God cannot be a being because that implies that he is just one of an actual or possible plurality of beings. God is rather the being who is also Being. God is Being or Existence (Deus est esse), and Existence itself exists. This is why in my book I speak of Existence as the Paradigm Existent.
Thus we have at least two ways of Being, the creaturely way and the divine way. But they are connected: creatures participate in divine Being. Thus we have an analogia entis, not an aequivocatio entis.
Now what could Dale and Alan say in rebuttal of this? They could say that there is no justification, scriptural or philosophical, for thinking of God as an archetype, to use Mascall's word. Thomists typically invoke Exodus 3:14, "I am who am" which suggests to some of us that God is referring to himself as Being itself. In conversation, Dale told me he rejects this reading and said (if I understood him) that the Hebrew just means that God is telling Moses that he is and will remain constant. Dale and Alan could say that the God of the Bible is nothing like a Platonic Form.
Conclusions
1. It is not obvious that God is not a being among beings. (Contra Fr. Kimel)
2. It is not obvious that God is a being among beings. (Contra Drs. Tuggy and Rhoda)
3. In general, "It ain't obvious what's obvious." (Hilary Putnam) Leastways, not in philosophy.
4. For Dale and Alan, God is a being among beings in the precise sense I attached to that phrase in my first post in this series.
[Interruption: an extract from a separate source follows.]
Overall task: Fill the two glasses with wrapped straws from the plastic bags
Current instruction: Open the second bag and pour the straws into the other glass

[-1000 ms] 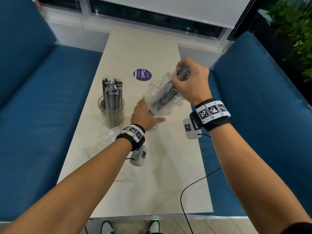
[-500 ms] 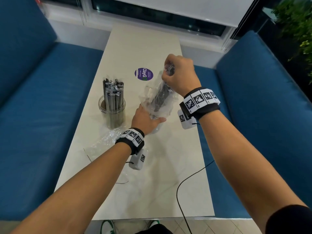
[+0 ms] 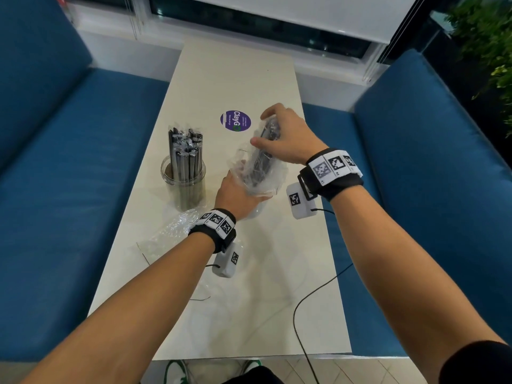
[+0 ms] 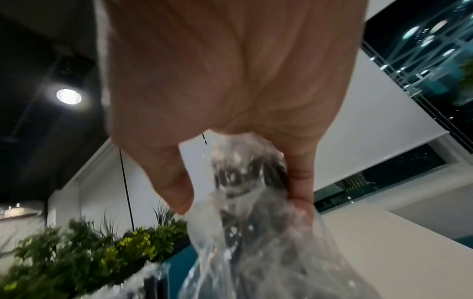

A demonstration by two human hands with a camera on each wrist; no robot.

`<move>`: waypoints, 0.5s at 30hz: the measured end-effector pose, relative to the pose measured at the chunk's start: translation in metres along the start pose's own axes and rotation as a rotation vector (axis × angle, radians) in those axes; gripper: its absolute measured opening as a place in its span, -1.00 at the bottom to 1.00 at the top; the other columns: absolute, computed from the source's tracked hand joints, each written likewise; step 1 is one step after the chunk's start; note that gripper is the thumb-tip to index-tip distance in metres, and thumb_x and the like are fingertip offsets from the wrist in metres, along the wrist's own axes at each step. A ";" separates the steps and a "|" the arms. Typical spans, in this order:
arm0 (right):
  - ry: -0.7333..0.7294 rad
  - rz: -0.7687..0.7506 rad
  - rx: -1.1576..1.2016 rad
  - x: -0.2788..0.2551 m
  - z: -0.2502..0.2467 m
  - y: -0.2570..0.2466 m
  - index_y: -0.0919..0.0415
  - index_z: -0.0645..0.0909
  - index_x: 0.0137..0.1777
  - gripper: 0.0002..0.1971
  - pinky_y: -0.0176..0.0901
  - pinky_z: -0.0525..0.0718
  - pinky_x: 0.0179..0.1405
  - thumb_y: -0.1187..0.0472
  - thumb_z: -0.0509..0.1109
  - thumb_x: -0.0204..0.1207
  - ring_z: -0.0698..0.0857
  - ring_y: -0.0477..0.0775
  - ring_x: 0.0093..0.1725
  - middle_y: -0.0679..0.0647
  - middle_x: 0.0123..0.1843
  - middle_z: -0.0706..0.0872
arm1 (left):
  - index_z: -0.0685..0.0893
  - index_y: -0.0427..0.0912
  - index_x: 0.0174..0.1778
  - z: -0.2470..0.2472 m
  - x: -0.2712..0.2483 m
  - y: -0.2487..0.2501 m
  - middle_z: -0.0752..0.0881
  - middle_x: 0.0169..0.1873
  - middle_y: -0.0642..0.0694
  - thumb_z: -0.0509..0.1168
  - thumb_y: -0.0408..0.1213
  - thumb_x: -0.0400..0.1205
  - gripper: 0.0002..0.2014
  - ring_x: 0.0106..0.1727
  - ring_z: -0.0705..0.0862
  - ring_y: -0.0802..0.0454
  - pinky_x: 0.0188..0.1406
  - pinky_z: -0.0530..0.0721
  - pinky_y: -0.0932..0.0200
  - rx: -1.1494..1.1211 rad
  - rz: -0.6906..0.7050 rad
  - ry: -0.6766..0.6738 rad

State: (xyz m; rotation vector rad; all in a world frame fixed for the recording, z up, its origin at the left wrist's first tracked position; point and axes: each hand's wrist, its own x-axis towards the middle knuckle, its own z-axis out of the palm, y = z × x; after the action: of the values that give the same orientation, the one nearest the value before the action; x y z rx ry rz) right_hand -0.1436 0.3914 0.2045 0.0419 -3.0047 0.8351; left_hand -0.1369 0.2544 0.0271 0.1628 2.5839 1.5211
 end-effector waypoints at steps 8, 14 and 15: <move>0.274 -0.092 0.034 -0.009 -0.016 0.002 0.03 0.65 0.39 -0.61 -0.24 0.66 0.18 0.19 0.56 0.57 0.78 0.03 0.06 0.05 0.25 0.75 | 0.63 0.00 0.48 -0.001 0.001 -0.002 0.79 0.28 0.04 0.68 0.36 0.17 -0.02 0.33 0.74 -0.03 0.42 0.74 -0.06 0.008 -0.022 -0.026; 0.352 -0.077 0.083 -0.013 -0.016 0.001 0.08 0.75 0.28 -0.74 -0.19 0.73 0.15 0.25 0.53 0.62 0.80 0.00 0.00 0.06 0.16 0.80 | 0.52 0.00 0.62 -0.002 0.000 -0.003 0.74 0.38 0.03 0.71 0.34 0.23 0.06 0.42 0.70 -0.01 0.50 0.69 -0.03 0.007 -0.006 -0.037; 0.350 -0.075 0.083 -0.014 -0.014 0.001 0.09 0.76 0.27 -0.75 -0.24 0.72 0.13 0.27 0.52 0.62 0.80 0.00 -0.01 0.06 0.16 0.81 | 0.52 0.00 0.61 -0.003 -0.001 -0.002 0.74 0.38 0.05 0.74 0.28 0.26 0.02 0.41 0.71 0.00 0.49 0.68 0.02 -0.008 -0.005 -0.039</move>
State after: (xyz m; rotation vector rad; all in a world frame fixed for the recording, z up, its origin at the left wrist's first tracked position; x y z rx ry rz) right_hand -0.1296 0.3997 0.2159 0.0090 -2.6264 0.8574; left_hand -0.1362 0.2505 0.0271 0.1828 2.5463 1.5107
They are mistaken if they think that can show that God is not a being among beings by making such obvious points as that God creates everything distinct from himself or that God is unique or that God has properties that nothing else has, or that God is a metaphysically necessary being, etc. Those sorts of points are logically consistent with God's being a being among beings.
5. 'Being among beings' is a technical phrase; it doesn't mean whatever one wants it to mean. Nor is it a 'dirty' or pejorative phrase. It is not a 'kosher' move in a philosophical discussion, once a term or phrase has been defined, to ignore the definition and use it in some other sense.
6. The question whether God is a being among beings or rather ipsum esse subsistens is a very difficult one with no easy answer.
7. The question cannot be answered apart from a deep-going inquiry into general metaphysics. One has to tackle head-on such questions as What is existence? What are properties? What is property-possession? What is creation? What is the difference between primary and secondary causation and how are they related? and plenty of others besides.
8. It may well be that the problem whether or not God is being among beings is insoluble, a genuine aporia, and that the arguments on both sides cancel out.